Pendulum, conservation of energy theorem

[fishingspree2]

Homework Statement

A simple pendulum whose length is L=2 meters has a mass of m=2kg. When the angle between the pendulum and the vertical is 35 degrees, it has a speed of 1.2 m/s. Find the pendulum's speed when the pendulum is at its lowest height.

Homework Equations

K = 0.5mv²
U = mgh
E = K+U

The Attempt at a Solution

I arbitrarily set that h=0 when theta = 35 degrees
http://img232.imageshack.us/img232/4803/pend1cs5.jpg
NOTE: I have found the right answer by setting h=0 at the pendulum's lowest point, but I can't find the right answer when I set h=0 when theta = 35 degrees. Since h=0 can be arbitrarily set, I would like to know where is the mistake.

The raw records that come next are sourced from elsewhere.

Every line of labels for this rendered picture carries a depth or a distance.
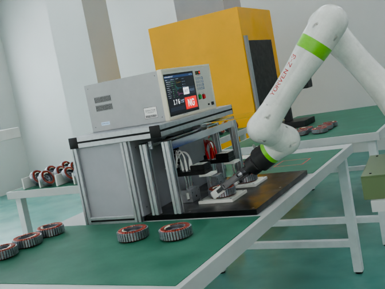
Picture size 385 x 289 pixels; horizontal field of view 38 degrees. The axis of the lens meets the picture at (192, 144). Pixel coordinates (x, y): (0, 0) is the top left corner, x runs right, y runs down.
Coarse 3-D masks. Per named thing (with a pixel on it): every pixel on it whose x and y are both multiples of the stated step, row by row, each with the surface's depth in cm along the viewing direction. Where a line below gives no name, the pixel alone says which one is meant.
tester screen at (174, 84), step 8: (168, 80) 222; (176, 80) 227; (184, 80) 233; (192, 80) 240; (168, 88) 221; (176, 88) 227; (168, 96) 220; (176, 96) 226; (184, 96) 232; (184, 104) 231; (176, 112) 225
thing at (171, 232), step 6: (180, 222) 190; (186, 222) 188; (162, 228) 186; (168, 228) 188; (174, 228) 187; (180, 228) 181; (186, 228) 182; (162, 234) 182; (168, 234) 181; (174, 234) 180; (180, 234) 181; (186, 234) 182; (168, 240) 181; (174, 240) 181
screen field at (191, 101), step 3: (189, 96) 235; (192, 96) 238; (195, 96) 240; (186, 99) 233; (189, 99) 235; (192, 99) 238; (195, 99) 240; (186, 102) 233; (189, 102) 235; (192, 102) 237; (195, 102) 240; (186, 105) 232; (189, 105) 234; (192, 105) 237; (195, 105) 239; (189, 108) 234
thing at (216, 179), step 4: (208, 176) 250; (212, 176) 248; (216, 176) 247; (220, 176) 251; (208, 180) 249; (212, 180) 248; (216, 180) 247; (220, 180) 250; (208, 184) 249; (212, 184) 248; (216, 184) 248; (220, 184) 250; (208, 188) 250
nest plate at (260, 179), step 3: (258, 177) 248; (261, 177) 247; (264, 177) 246; (267, 177) 248; (258, 180) 242; (261, 180) 241; (264, 180) 244; (243, 183) 240; (246, 183) 239; (249, 183) 238; (252, 183) 236; (255, 183) 235; (258, 183) 238; (237, 186) 239; (240, 186) 238; (243, 186) 237; (246, 186) 237; (249, 186) 236; (252, 186) 235; (255, 186) 235

Since E = K + U, and U = 0
then E = K = 0.5mv² = 0.5(2)(1.2²)= 1.44 J
Now, at any point E = K + U = mg*-[L-Lcos(theta)] + 0.5mv² = mg[Lcos(theta) - L] + 0.5mv²

Now, I am pretty sure the error is in what follows:
At the pendulum's lowest point, theta = 0 degrees
then mg[Lcos(theta) - L] + 0.5mv² = 0.5mv² = 1.44 J, solving for v gives back the 1.22 m/s, which is clearly not the answer. If i set theta = 35 degrees, I get v = 2.38 m/s, which is also not correct.

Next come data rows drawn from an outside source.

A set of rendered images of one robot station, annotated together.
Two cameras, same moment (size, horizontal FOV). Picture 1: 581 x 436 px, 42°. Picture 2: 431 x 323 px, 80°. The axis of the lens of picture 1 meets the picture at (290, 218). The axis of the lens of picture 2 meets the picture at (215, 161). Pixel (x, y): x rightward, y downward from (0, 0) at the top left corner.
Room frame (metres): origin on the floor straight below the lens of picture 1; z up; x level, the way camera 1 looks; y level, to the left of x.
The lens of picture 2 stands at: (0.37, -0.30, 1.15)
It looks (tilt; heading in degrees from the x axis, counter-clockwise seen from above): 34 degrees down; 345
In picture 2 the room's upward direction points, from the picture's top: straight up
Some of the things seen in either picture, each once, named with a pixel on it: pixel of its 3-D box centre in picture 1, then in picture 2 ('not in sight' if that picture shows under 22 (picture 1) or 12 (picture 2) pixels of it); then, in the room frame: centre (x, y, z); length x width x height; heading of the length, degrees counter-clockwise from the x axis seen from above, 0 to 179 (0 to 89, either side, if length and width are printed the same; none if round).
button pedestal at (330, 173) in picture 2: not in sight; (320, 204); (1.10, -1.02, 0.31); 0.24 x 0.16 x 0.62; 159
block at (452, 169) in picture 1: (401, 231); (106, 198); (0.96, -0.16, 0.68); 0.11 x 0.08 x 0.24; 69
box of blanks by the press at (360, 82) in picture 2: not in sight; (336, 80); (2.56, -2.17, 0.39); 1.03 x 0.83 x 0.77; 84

The correct answer is 2.9 m/s
Can anyone help?

Thank you

 

[Doc Al]

Since E = K + U, and U = 0
then E = K = 0.5mv² = 0.5(2)(1.2²)= 1.44 J
Now, at any point E = K + U = mg*-[L-Lcos(theta)] + 0.5mv² = mg[Lcos(theta) - L] + 0.5mv²

The problem is in your PE term. You need the distance below the start point, which is where θ = 35 degrees. (Why not just calculate that distance for the bottom position? That's what your expression gives if you put θ=35.)

 

[fishingspree2]

The problem is in your PE term. You need the distance below the start point, which is where θ = 35 degrees. (Why not just calculate that distance for the bottom position? That's what your expression gives if you put θ=35.)

hmm this is what I did: Since d = L cos theta and the pendulum's length = L, then the distance below the starting point is the -(distance between the blue sphere and the red horizontal line), which is = -(L - L*cos(theta)). Isn't that what we need?
http://img511.imageshack.us/img511/9596/pend2rj9.jpg

 

[Doc Al]

hmm this is what I did: Since d = L cos theta and the pendulum's length = L, then the distance below the starting point is the -(distance between the blue sphere and the red horizontal line), which is = -(L - L*cos(theta)). Isn't that what we need?

Sure. As long as θ = 35. (θ is your initial angle, not the final angle.)